= Required action =
Beginning with the line that has "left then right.", reproduce each remaining line of the data exactly, down to and including the last.

= Exercise data =
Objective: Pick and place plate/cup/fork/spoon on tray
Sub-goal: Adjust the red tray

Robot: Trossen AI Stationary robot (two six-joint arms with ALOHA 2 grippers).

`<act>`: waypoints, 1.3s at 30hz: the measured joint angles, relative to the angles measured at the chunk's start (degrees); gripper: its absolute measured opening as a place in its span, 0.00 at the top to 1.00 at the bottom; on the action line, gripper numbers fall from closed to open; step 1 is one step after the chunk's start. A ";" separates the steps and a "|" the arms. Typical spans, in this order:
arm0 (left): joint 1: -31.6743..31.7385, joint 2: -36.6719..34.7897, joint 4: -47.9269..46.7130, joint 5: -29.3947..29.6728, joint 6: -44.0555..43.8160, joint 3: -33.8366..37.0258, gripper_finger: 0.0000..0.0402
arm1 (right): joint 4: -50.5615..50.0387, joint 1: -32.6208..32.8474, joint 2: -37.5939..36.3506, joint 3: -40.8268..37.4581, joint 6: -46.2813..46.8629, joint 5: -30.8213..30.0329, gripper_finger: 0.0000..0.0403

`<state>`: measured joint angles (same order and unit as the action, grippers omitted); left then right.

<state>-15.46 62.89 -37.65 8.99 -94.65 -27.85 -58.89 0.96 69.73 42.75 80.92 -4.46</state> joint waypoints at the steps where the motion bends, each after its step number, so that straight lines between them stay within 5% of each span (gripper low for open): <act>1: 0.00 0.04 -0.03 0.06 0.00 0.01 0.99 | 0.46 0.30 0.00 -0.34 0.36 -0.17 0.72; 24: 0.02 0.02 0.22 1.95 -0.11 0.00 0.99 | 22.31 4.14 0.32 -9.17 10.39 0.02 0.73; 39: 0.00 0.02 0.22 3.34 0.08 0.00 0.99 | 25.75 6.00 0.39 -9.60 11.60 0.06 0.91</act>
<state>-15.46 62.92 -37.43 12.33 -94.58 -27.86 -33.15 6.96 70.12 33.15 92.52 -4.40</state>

= Finished task =
`<state>`: measured joint angles (same order and unit as the action, grippers omitted); left then right.

<state>-15.46 62.89 -37.65 8.99 -94.65 -27.85 -58.89 0.96 69.73 42.75 80.92 -4.46</state> joint waypoints at the steps where the motion bends, each after its step number, so that straight lines between them stay within 5% of each span (gripper low for open): <act>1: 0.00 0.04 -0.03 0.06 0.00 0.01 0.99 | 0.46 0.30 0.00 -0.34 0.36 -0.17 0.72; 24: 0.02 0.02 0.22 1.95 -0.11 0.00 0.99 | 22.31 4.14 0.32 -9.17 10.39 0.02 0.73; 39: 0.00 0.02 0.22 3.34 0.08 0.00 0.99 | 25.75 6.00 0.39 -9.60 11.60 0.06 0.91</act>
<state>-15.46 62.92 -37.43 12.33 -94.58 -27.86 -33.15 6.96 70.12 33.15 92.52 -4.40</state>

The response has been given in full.